Inside the courtyard to the inn the party noticed another coach, this one belonging to Ratchett Lines of Altodorf – another company.  It looks like they might be able to catch a ride to Altdorf after all.

 Inside the bar room of the inn they were greeted by a mostly pleasant atmosphere.  Gusav the landlord greeted them warmly and immediately sat them at a table, seeing to their needs.  Around the bar area the party noticed several other patrons around them.

 There was a foppish looking gentleman at the bar wearing fine Bretonnian clothing and trying not to be seen observing the party.  There were the two coachmen belonging to the coach outside sitting at their own table getting quite drunk and rowdy.  There was what looked like a young scholar deeply engrossed in a book sitting by himself in the corner.  Finally there was a beautiful young woman dressed in noble's clothing sitting with her attendants - her maidservant and her female bodyguard.

 Klaus the physician immediately took an interest in the noble maiden and began making suggestive gestures with his mouth in her direction.  The noblewoman was extremely offended by Klaus, however her shy maidservant was rather taken by him and took interest.

 Lau the elf noticed this and – not to be outdone – stood up on the party's table and began going into a rousing tale of one of his more recent adventures.  He captured the entire bar room's attention and delivered an impressive account of his bravery and heroism.  He then met with some of the coachmen to arrange for a ride in the morning before moving to the maidservant's side and began putting the moves on her.
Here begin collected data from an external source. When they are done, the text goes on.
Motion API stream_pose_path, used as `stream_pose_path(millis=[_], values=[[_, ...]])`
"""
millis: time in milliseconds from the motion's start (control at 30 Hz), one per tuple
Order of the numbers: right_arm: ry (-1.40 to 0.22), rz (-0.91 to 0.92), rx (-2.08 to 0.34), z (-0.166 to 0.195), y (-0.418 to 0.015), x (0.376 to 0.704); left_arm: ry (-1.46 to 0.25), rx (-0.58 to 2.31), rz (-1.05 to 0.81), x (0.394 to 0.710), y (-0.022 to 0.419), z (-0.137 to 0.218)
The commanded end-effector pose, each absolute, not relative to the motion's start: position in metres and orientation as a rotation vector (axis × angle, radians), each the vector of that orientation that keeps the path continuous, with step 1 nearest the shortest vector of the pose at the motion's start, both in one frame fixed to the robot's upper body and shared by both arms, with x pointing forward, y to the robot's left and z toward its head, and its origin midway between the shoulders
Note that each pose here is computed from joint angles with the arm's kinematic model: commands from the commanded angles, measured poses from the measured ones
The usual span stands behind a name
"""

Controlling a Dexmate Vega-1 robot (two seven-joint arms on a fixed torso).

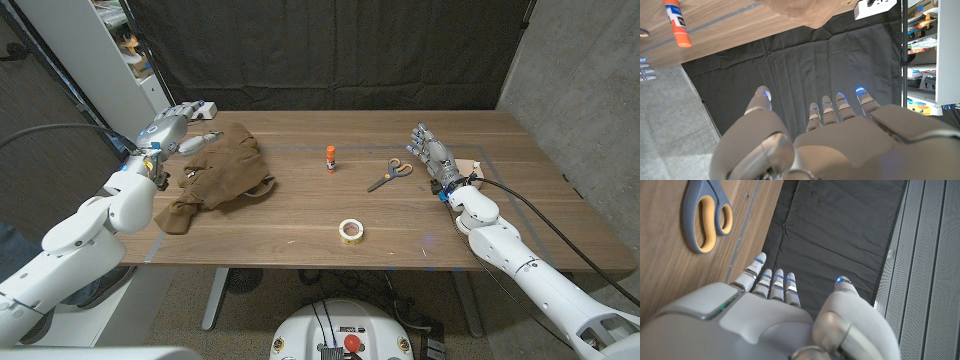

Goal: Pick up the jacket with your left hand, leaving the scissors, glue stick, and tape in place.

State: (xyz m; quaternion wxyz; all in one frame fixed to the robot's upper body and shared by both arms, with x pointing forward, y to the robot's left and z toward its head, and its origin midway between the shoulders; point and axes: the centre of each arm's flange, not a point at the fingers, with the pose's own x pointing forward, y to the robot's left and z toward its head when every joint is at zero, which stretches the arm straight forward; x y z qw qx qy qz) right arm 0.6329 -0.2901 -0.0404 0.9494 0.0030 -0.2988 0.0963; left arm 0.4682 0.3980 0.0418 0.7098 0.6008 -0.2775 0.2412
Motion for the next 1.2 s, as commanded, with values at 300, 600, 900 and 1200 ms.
stream_pose_path(millis=[300, 600, 900, 1200], values=[[-0.602, 0.186, 0.012, -0.045, -0.295, 0.631, -0.506, 1.379, 0.545, 0.492, 0.402, 0.049], [-0.602, 0.181, 0.013, -0.045, -0.297, 0.631, -0.456, 1.368, 0.522, 0.501, 0.405, 0.055], [-0.605, 0.181, 0.019, -0.045, -0.296, 0.632, -0.423, 1.384, 0.509, 0.510, 0.403, 0.061], [-0.606, 0.179, 0.022, -0.044, -0.296, 0.634, -0.401, 1.397, 0.493, 0.524, 0.398, 0.060]])
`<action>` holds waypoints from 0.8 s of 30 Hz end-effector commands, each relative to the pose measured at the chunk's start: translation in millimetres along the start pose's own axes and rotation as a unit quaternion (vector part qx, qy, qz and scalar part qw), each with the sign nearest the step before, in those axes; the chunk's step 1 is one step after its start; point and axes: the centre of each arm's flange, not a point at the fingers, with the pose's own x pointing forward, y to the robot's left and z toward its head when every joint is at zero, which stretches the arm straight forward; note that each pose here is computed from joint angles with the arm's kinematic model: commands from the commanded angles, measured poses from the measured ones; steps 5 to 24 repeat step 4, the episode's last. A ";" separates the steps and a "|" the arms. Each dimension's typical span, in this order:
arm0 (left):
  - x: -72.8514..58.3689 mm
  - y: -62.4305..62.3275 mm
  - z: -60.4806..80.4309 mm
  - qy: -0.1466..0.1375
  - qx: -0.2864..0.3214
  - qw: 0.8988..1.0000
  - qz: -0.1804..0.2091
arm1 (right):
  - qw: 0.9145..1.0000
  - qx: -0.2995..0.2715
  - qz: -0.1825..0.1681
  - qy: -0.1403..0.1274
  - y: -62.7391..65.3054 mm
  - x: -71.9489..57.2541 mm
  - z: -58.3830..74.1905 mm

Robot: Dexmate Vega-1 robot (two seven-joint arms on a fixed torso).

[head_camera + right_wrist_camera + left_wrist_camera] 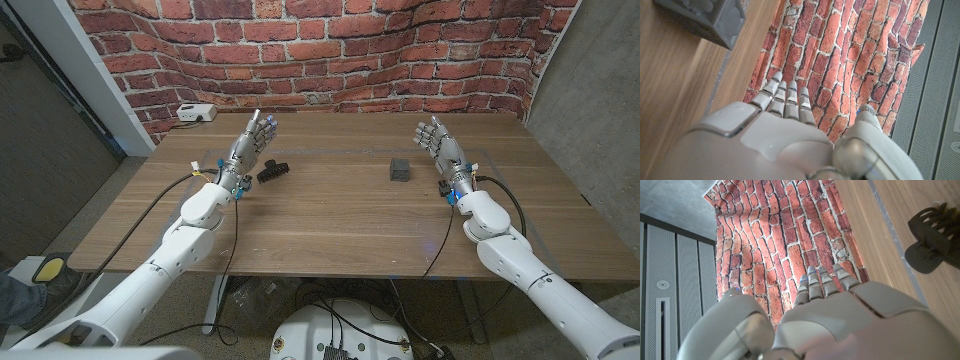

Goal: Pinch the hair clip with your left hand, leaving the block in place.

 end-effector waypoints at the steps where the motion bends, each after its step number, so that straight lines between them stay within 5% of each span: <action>1: -3.9 -8.6 -6.2 0.003 -0.019 1.000 -0.005 | 1.000 -0.001 0.007 0.005 -4.2 -0.6 2.3; 24: -4.4 -9.2 -5.3 0.002 -0.016 1.000 -0.005 | 1.000 0.000 0.005 0.005 -3.3 -1.6 2.3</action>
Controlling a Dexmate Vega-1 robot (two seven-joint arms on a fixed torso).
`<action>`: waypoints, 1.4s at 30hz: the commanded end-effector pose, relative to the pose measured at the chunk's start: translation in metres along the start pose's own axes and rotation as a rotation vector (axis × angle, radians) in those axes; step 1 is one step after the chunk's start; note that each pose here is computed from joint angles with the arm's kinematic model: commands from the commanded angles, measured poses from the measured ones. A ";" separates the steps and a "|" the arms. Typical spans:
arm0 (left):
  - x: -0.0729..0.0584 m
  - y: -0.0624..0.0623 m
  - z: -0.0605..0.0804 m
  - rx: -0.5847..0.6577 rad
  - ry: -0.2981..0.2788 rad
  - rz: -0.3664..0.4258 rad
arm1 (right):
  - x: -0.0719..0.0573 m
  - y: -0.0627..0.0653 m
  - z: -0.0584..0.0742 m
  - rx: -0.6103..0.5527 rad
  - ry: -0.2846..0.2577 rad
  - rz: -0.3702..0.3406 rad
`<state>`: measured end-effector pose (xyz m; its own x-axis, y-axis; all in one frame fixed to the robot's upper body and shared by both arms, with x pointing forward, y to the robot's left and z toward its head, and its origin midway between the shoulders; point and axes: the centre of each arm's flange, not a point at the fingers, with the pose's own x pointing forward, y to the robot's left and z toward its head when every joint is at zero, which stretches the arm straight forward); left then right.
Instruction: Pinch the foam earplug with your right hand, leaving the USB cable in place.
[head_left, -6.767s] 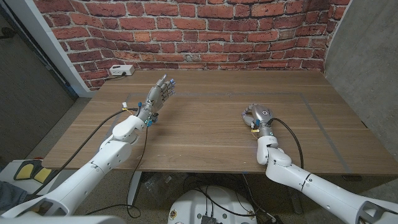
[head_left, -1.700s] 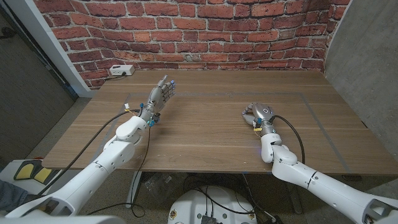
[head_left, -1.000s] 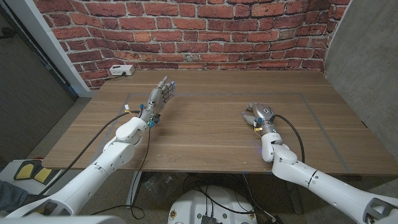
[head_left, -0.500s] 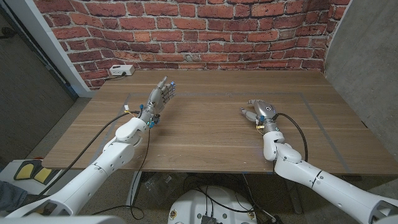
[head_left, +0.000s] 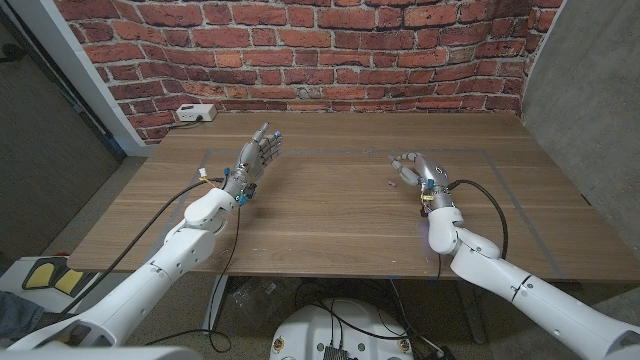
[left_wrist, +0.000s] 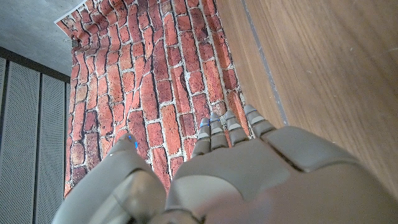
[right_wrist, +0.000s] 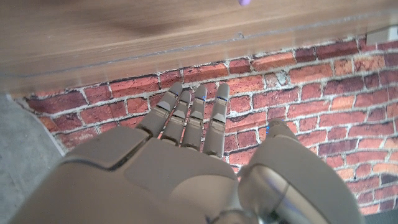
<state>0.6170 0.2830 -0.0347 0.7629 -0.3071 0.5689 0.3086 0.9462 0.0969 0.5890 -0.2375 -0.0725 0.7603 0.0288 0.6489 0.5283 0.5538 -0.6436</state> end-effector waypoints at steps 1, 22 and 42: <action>0.000 0.002 0.002 0.005 0.001 -0.004 | 0.007 -0.017 -0.001 0.391 -0.060 0.006; 0.003 0.004 0.004 0.013 0.002 -0.011 | 0.012 -0.014 -0.014 0.856 -0.086 0.047; 0.001 0.006 0.006 0.021 0.002 -0.017 | 0.030 -0.009 -0.040 1.184 -0.117 0.214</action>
<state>0.6176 0.2870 -0.0298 0.7608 -0.3183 0.5656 0.3092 0.9440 0.1153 0.6107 -0.2615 -0.0640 0.7356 0.1938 0.6491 -0.1780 0.9798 -0.0908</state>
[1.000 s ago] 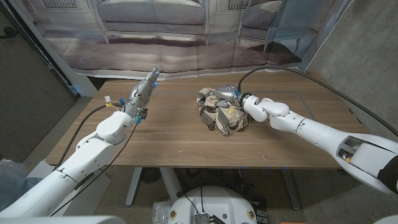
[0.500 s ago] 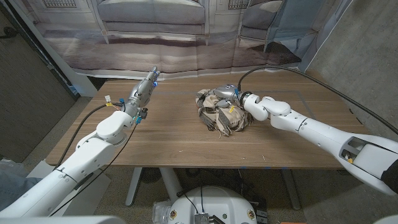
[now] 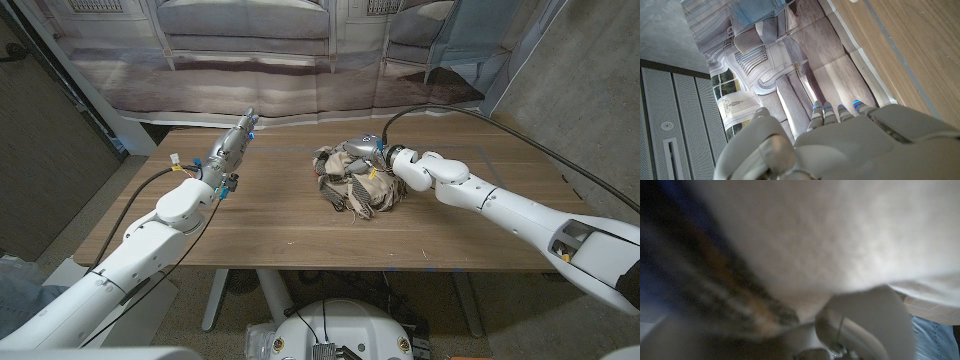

 Klaus was not happy about Lau stealing his thunder.

 Meanwhile, the foppish gentleman who had been watching the group since they entered invited himself to join Klaus and Hargin at their table.  He introduced himself as Phillipe Descartes and asked if either of the two fancied a game of chance.  Being the expert gambler of the party, Lau overheard Phillipe's proposal and brought himself and Jenna the maidservant over to the table.

A game of cards was played.  Phillipe wasn't doing well and Klaus was having a bit of beginner's luck.  Suddenly the game turned in Phillipe's favor.  Hargin, who had opted out of the game, happened to notice Phillipe deftly slipping a card out of his sleeve and adding it to his hand.

 Hargin called Phillipe out, to which Phillipe denied vehemently.  After an argument, Phillipe attempted to leave the table, however was blocked in by Hargin.  Phillipe seemed to sigh in defeat when he suddenly produced a pistol and aimed it at the dwarf's head.

Hargin quickly deflected the barrel with his hand and the shot deflect off of his breastplate and into the wall.  Lau (now quite drunk) unsheathed his rapier and made a few sloppy swipes from across the table as the maidservant ran screaming.  Klaus merely scooped up his winnings and kept his head down. (I guess Lau went for the cash while Klaus stared at the ceiling or something.)

 Phillipe slipped from the dwarf's grasp and made a run for the stairway.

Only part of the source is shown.